Macri quer mudar nomes de ruas e edifícios públicos que homenageiam Néstor Kirchner
Centro Cultural Kirchner, que se tornou um lugar crucial na era macrista, passaria a se chamar Bicentenário

Mauricio Macri vive há 10 meses numa permanente contradição. Quase diariamente fala de uma Argentina nova e busca apagar qualquer rescaldo de kirchnerismo, o movimento que dominou o país durante quase 13 anos. O presidente já mudou completamente a Casa Rosada, retirou os retratos de Che Guevara, Perón e Allende e do próprio Kirchner que dominavam os pátios do seu local de trabalho; remodelou a Quinta de Olivos, sua residência oficial; promoveu uma guinada na política externa, abrindo os braços para os EUA, e o Fundo Monetário Internacional voltou à Argentina após 10 anos de rompimento. Mas o epicentro dessa abertura ao mundo, dessa ruptura com a linha kirchnerista, é nada mais, nada menos que o Centro Cultural Kirchner, onde o macrismo organiza todos os seus principais atos.

Por isso, agora Macri quer trocar o nome desse local, usando para isso uma lei promovida por Hernán Lombardi, seu ministro dos Meios de Comunicação Públicos, cujo gabinete funciona justamente no Centro Kirchner. Lombardi quer aproveitar o projeto de lei para proibir que qualquer edifício público ou logradouro leve o nome de um presidente morto há menos de 20 anos. Kirchner morreu em 2010, por isso até 2030 não poderia haver nada com seu nome. A norma teria efeito retroativo e obrigaria à mudança do nome do Centro Kirchner para Centro Cultural do Bicentenário, que era a ideia inicial antes que Cristina Fernández de Kirchner, viúva e sucessora do presidente, decidisse dedicar o edifício ao seu marido.

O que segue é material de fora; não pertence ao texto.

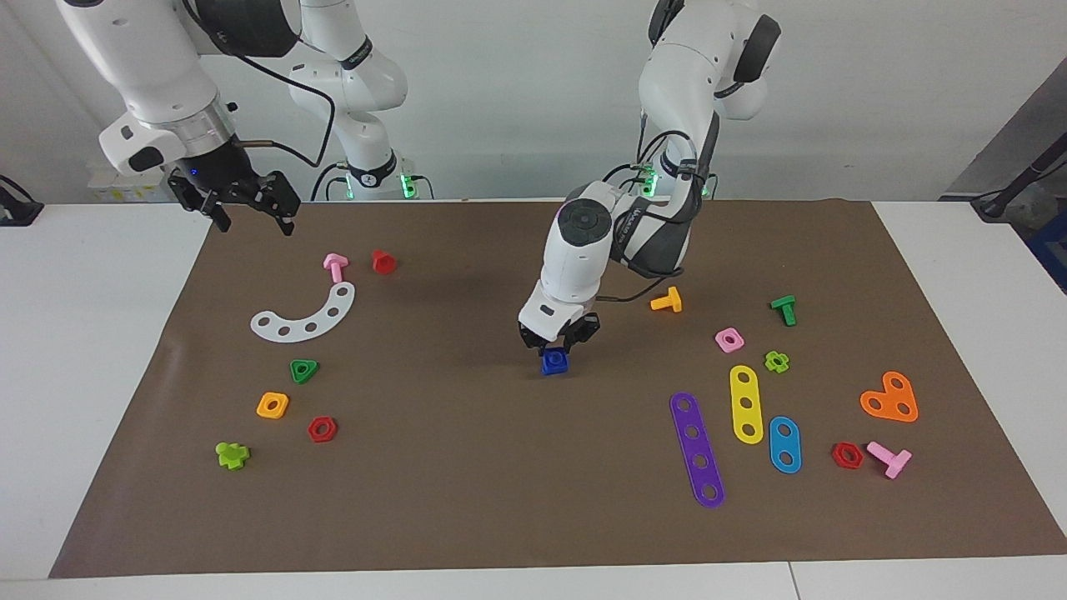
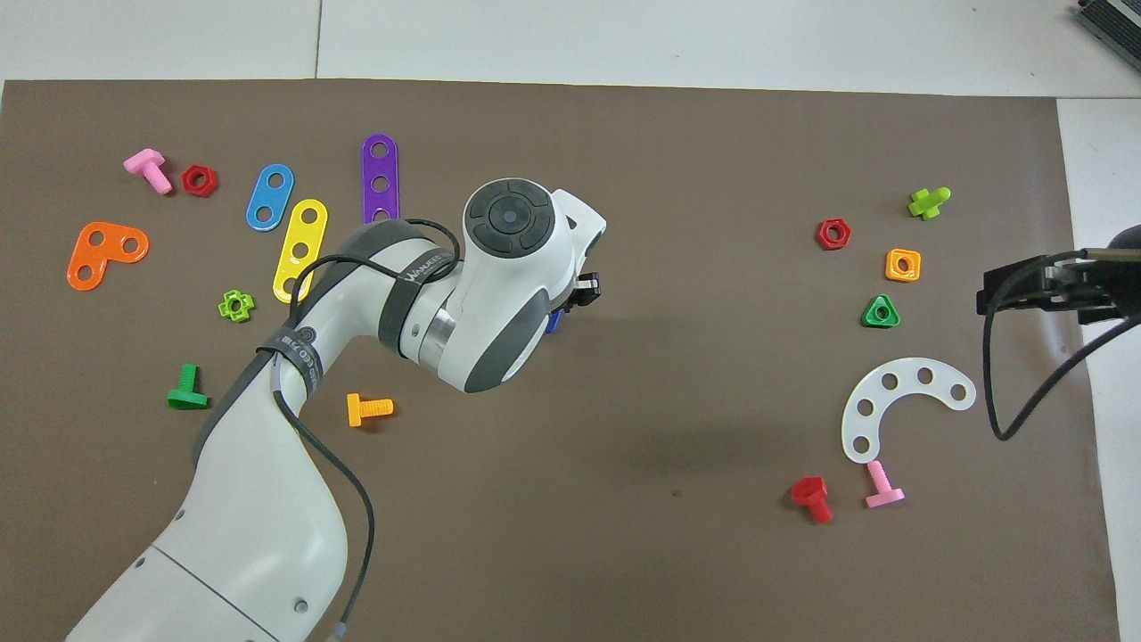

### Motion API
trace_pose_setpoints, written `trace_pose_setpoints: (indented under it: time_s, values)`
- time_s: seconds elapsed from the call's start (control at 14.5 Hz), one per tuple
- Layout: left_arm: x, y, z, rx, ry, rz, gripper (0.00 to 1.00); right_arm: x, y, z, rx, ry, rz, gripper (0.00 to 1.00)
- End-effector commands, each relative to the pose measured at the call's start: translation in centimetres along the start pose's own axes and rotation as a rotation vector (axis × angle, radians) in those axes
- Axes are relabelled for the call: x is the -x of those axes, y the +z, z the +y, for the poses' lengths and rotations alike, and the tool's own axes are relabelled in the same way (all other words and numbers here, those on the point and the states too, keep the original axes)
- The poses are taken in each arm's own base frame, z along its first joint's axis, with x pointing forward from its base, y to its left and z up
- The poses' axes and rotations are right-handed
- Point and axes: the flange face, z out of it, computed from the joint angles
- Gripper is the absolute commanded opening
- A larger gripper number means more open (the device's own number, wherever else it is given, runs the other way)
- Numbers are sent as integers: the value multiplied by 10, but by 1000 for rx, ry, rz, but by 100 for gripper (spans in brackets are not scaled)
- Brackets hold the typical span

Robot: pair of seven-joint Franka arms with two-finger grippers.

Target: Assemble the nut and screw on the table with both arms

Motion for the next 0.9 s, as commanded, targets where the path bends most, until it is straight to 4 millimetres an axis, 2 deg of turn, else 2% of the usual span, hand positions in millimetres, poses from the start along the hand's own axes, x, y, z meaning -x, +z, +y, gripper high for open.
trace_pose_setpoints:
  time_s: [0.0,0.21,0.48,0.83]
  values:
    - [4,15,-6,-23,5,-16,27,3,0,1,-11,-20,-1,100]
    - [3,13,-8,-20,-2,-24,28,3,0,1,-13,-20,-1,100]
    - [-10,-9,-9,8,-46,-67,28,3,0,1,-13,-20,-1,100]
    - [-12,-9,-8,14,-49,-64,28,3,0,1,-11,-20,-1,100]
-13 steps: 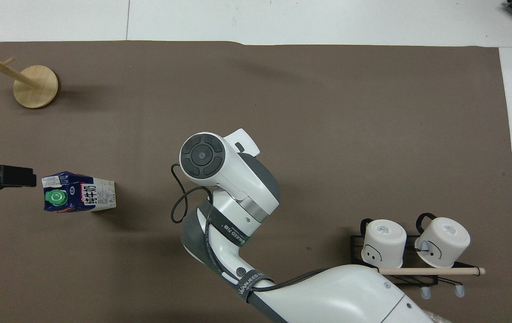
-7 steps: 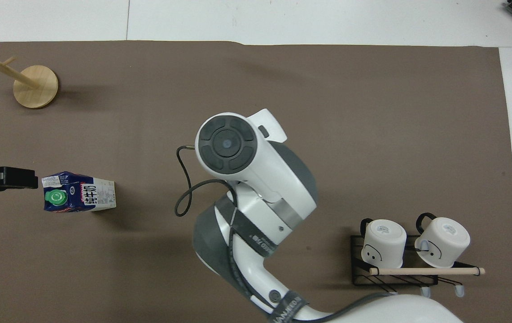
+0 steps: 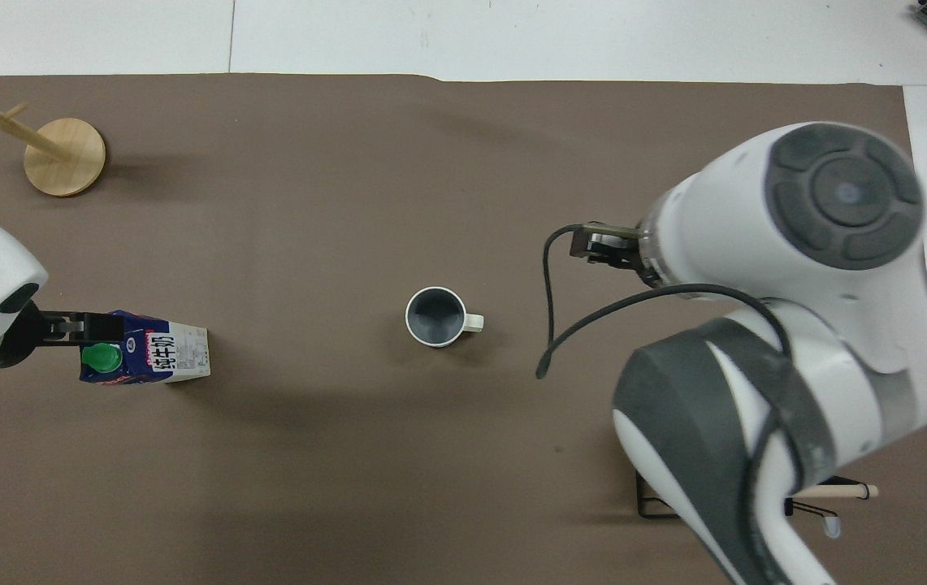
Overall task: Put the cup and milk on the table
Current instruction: 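Release the mug with the right gripper while the left gripper reaches the milk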
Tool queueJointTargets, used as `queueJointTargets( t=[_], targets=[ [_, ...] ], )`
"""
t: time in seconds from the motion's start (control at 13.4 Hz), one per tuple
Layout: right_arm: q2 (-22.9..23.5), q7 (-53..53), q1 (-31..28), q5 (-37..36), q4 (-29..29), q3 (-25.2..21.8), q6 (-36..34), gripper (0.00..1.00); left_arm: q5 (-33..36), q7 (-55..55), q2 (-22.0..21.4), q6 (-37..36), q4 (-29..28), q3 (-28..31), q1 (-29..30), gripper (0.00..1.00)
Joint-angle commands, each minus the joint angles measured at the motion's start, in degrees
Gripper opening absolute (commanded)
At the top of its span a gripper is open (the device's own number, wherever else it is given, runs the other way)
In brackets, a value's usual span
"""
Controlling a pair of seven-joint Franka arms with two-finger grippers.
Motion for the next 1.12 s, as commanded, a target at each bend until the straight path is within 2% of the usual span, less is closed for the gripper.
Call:
queueJointTargets(
  t=[0.0,0.15,0.37,0.6,0.75,0.97,1.05],
  targets=[
    [-4.9,-10.0,-5.7,1.1,-2.0,0.2,-2.5,1.00,1.0,2.0,-0.4,5.1,-4.0,0.4,-0.2,1.00],
    [-5.1,-13.9,-9.6,1.2,1.5,0.2,-7.2,1.00,1.1,2.1,-0.2,5.5,-4.4,0.4,-0.6,1.00],
    [-3.2,-14.9,-10.7,1.1,9.0,0.1,-14.3,1.00,1.1,3.0,-0.2,5.5,-4.4,0.4,-0.6,1.00],
    [-1.8,-17.7,-12.5,0.9,13.1,0.2,-19.9,1.00,1.1,3.0,-0.2,5.3,-4.4,0.4,-0.7,0.81],
    [-1.7,-18.5,-12.8,1.1,13.3,0.1,-20.6,1.00,1.1,3.0,-0.3,5.1,-4.4,0.4,-0.8,0.63],
    [-1.8,-20.4,-14.0,3.6,13.3,0.0,-19.9,1.00,1.1,3.0,-0.3,4.7,-4.3,0.4,-0.9,0.48],
    [-1.7,-21.5,-14.3,3.4,13.3,0.0,-19.9,1.00,1.1,3.0,-0.3,4.6,-4.3,0.4,-0.9,0.47]
  ],
)
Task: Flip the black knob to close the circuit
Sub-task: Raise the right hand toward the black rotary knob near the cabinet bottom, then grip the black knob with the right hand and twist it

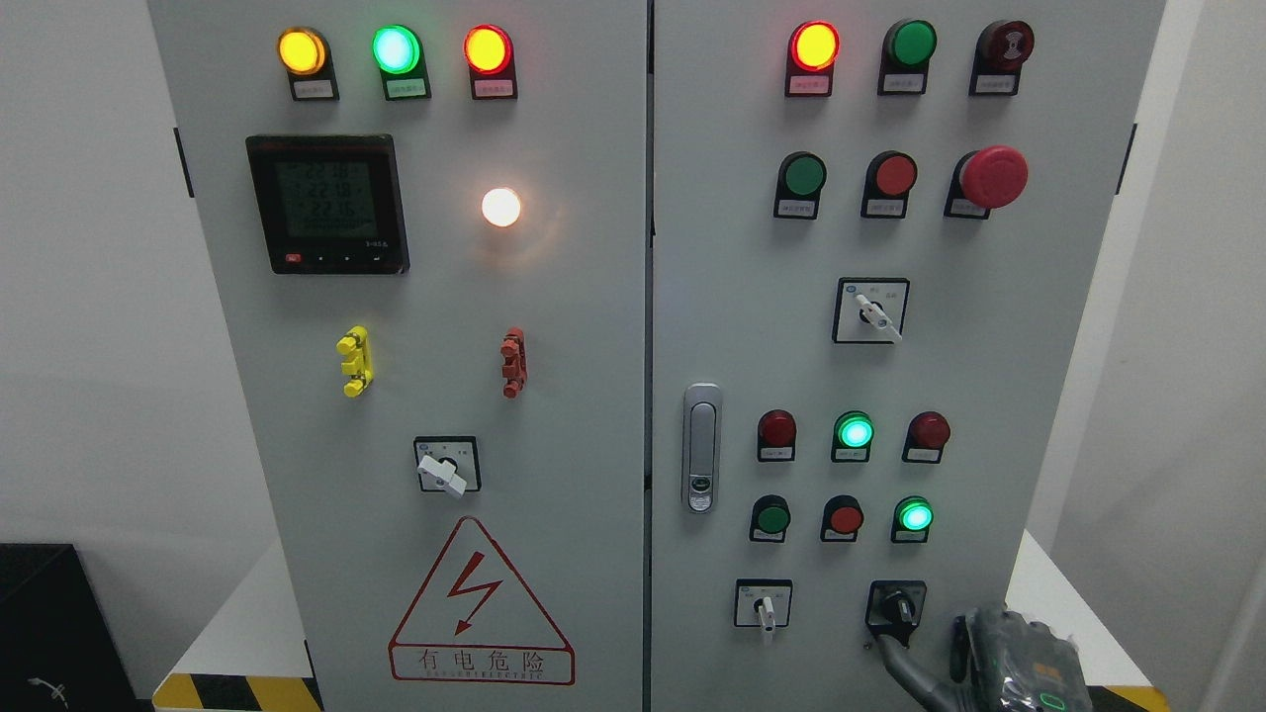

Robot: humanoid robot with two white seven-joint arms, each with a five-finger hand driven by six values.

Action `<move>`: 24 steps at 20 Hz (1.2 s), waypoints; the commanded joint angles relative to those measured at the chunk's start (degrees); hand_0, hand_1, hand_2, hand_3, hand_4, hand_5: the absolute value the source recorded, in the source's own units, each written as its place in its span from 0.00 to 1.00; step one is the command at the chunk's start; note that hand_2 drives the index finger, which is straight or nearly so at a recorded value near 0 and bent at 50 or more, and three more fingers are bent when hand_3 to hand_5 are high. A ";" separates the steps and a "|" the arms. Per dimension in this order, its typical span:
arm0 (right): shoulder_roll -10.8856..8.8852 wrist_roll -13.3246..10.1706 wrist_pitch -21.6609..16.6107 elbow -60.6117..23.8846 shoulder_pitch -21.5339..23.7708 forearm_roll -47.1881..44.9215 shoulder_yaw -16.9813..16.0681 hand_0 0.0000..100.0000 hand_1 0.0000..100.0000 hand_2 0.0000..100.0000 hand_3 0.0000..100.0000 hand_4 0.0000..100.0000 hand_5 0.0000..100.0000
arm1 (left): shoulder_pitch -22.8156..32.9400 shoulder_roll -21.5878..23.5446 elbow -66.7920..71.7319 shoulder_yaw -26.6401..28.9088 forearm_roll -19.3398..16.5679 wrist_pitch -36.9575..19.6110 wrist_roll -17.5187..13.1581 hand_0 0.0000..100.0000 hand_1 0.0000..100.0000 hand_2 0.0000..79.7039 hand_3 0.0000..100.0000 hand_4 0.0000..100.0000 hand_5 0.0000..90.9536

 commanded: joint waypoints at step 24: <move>-1.50 0.10 1.74 0.59 -1.02 0.06 0.36 0.00 0.09 0.78 0.92 0.72 0.73 | 0.00 0.00 1.23 -1.23 -1.23 0.05 0.04 0.00 0.00 0.00 0.00 0.00 0.00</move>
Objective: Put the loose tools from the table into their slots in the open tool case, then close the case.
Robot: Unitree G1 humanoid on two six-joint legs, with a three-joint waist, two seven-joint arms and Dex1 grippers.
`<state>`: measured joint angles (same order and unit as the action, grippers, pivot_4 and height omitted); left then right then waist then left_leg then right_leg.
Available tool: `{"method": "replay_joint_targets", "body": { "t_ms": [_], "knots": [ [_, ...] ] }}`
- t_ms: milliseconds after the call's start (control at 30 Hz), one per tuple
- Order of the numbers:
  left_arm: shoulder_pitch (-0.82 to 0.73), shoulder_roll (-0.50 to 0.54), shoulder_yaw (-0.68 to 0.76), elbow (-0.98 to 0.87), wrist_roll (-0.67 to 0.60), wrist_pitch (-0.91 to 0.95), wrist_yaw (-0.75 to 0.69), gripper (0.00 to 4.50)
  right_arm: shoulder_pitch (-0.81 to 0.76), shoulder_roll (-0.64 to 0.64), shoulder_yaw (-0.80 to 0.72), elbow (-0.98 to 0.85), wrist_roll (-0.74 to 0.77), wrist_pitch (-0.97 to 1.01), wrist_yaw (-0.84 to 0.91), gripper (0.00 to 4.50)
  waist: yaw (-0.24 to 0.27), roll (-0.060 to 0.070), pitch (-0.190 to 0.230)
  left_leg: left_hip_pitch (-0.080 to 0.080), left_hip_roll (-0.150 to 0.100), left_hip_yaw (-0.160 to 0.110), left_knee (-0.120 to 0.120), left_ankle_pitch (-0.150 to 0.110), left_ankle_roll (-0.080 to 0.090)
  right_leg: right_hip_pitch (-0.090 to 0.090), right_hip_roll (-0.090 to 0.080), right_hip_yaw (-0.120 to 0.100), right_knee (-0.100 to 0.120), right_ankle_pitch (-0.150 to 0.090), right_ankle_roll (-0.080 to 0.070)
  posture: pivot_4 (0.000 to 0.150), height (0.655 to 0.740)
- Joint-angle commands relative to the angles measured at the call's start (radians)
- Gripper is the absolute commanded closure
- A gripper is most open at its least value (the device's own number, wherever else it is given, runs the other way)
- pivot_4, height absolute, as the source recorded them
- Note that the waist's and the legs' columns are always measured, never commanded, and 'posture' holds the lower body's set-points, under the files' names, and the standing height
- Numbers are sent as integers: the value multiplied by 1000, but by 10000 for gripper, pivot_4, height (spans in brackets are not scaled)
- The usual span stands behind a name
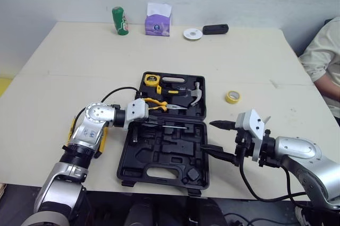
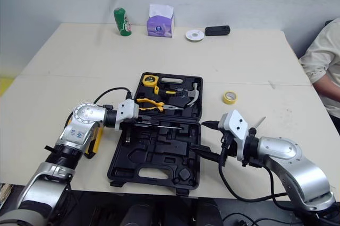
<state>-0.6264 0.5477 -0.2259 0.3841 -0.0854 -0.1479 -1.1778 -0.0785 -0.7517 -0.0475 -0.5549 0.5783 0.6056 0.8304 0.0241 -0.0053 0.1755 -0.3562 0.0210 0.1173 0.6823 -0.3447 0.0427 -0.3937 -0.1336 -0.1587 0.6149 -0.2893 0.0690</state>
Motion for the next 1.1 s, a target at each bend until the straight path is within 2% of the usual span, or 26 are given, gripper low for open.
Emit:
{"method": "replay_joint_targets", "body": {
  "t_ms": [33,167,333,467,600,700,833,967,1000,1100],
  "knots": [
    [40,34,-87,149,154,-41,35,44493,-22,16,-36,-11,25,-9,-12,0,-1,3,-2,1,0,0,0,-1,1,1,0,0,0,0,0,1500,7316],
    [32,30,-91,168,150,-24,50,44493,-27,19,-39,-6,26,-7,-15,0,0,9,-6,3,1,0,-1,-3,5,2,0,1,0,0,0,1500,7316],
    [37,28,-84,154,131,-18,51,44493,-21,19,-37,-5,20,-8,-17,0,-1,10,-7,3,1,0,-2,-3,5,2,0,1,0,0,0,1500,7316],
    [63,22,-28,42,26,87,24,44493,-16,15,-29,-5,9,-11,-16,0,-3,10,-6,3,1,0,-2,-3,5,1,0,1,0,0,0,1500,7316],
    [125,30,66,-148,-108,271,38,44493,-9,8,-39,-4,15,-9,-6,0,-11,9,-4,1,1,0,-4,-3,4,-1,0,0,-1,0,-1,1500,7316],
    [221,57,235,-393,-302,494,113,36041,-17,-29,-101,34,37,1,24,0,-16,8,4,-2,1,0,-4,0,-1,-3,1,0,-3,0,-1,1500,7316],
    [365,85,460,-595,-460,690,256,18840,-11,-82,-203,105,72,18,68,0,-19,3,16,-8,1,-2,-2,0,-1,-5,1,-2,-4,0,1,1500,7316],
    [558,104,696,-675,-498,755,373,1991,37,-162,-283,212,45,-1,144,0,-22,5,17,-11,0,-3,-2,0,-1,-7,1,-3,-7,1,2,1500,7316],
    [616,108,750,-683,-492,752,387,384,54,-184,-301,247,31,-17,165,0,-21,5,17,-11,0,-3,-2,0,0,-7,1,-3,-7,1,2,1500,7316],
    [802,109,933,-660,-455,710,425,384,90,-254,-349,400,-31,-80,226,0,-23,5,20,-13,0,-2,-2,-1,1,-7,2,-3,-10,1,3,1500,7316]
  ]
}}
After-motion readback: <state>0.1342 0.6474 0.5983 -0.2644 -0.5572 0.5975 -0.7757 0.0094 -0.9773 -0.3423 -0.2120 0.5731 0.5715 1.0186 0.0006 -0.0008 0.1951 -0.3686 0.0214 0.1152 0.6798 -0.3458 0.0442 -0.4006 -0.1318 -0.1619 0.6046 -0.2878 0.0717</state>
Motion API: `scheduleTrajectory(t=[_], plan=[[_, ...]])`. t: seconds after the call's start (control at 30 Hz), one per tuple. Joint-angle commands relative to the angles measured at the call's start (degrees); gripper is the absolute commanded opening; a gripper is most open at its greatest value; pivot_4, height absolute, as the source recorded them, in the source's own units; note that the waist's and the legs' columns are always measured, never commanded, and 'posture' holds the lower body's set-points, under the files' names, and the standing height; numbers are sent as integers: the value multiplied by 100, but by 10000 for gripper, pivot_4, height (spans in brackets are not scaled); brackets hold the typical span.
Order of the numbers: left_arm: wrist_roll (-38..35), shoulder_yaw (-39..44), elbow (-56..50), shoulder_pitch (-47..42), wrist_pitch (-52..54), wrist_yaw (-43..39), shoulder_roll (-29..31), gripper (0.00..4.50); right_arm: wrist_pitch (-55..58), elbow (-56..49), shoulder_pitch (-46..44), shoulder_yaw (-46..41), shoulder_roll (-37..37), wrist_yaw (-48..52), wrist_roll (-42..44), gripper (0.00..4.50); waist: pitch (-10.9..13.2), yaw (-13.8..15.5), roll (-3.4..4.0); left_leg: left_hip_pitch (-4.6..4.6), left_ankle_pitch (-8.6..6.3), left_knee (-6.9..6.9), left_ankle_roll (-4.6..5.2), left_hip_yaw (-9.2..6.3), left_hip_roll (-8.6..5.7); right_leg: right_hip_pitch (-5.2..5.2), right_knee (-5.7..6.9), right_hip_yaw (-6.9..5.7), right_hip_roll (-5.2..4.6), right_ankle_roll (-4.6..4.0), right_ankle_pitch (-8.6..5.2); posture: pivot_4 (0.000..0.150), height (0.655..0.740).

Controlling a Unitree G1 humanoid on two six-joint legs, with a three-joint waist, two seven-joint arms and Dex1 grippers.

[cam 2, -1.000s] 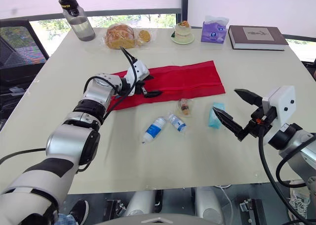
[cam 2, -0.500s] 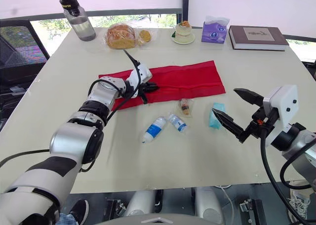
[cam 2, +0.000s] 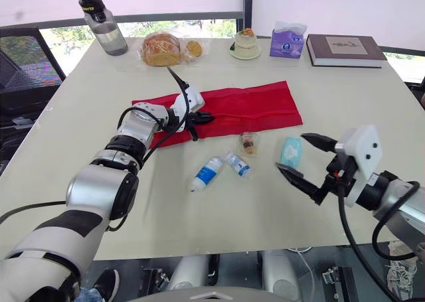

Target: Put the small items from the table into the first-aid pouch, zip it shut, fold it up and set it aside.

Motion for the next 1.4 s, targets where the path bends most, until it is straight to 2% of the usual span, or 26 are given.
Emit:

Esse imponente palácio neoclássico, construído na época de esplendor de Buenos Aires para abrigar a sede dos Correios, foi restaurado no Governo de Cristina Kirchner numa obra de 275 milhões dólares (886 milhões de reais, pelo câmbio atual). Ele é ao mesmo tempo a mais clara lembrança visível da presença kirchnerista no centro da capital e o mais claro epicentro da guinada macrista. Lá Macri recebeu Barack Obama e François Hollande. Lá organiza os grandes encontros do seu próprio Governo, e seus grandes anúncios. E lá teve lugar uma conferência de investidores que marcou o apoio de grandes multinacionais a Macri, tendo o executivo-chefe mundial da Coca Cola como protagonista. E, entretanto, sempre que entra nesse lugar, e mesmo quando sai à janela da Casa Rosada, que está a poucos metros, Macri pode ver as letras garrafais que dominam a fachada principal: Centro Cultural Kirchner.
O macrismo tentou resolver esse conflito por via indireta: nenhum dos diretores o chama de Centro Kirchner, preferindo a sigla CCK. Mas não basta. Macri quer apagar esse aviso diário do poder que teve seu antecessor, que chegou a controlar todas as alavancas do país, a tal ponto que, segundo o Governo, há na Argentina 1.300 lugares públicos dedicados à sua memória – e que teriam de ser rebatizados. Seu mausoléu, em Río Gallegos é um descomunal cubo de 11 metros de altura, destacando-se entre as discretas tumbas dessa pequena cidade patagônica. O culto a Kirchner está muito vivo, e a cada ato kirchnerista o público vibra quando os mais jovens cantam “Néstor não morreu, Néstor não morreu, Néstor vive no povo, puta que o pariu”.
Muitos macristas exigiam que o Governo substituísse o nome do CCK desde o primeiro dia. Lombardi tentou, mas a polêmica desatada levou a Casa Rosada a adiar um pouco a decisão. Macri já tinha problemas suficientes àquela altura, e buscava o apoio de vários ex-kirchneristas na Câmara dos Deputados e no Senado para aprovar seu pacto com os fundos abutres. Mas agora sua vitória eleitoral está prestes a completar um ano, e parece finalmente chegada a hora desta decisão que é não só simbólica.
Lombardi argumenta que seu projeto pretende “unir os argentinos”, ao eliminar as divisões decorrentes das homenagens com nomes de ruas e edifícios públicos a um determinado líder. Com esta lei, também ficaria proibido que qualquer infraestrutura pública leve o nome de Macri num prazo de 20 anos após sua morte. Mas os kirchneristas não acham o mesmo, e a polêmica está garantida, razão pela qual sua aprovação não é certa. Lombardi oferece um argumento de peso para mudar o nome do Centro Kirchner: uma das placas da sua inauguração tem o nome do então secretário de Obras Públicas, José López, que foi preso em flagrante tentando esconder nove milhões de dólares num convento.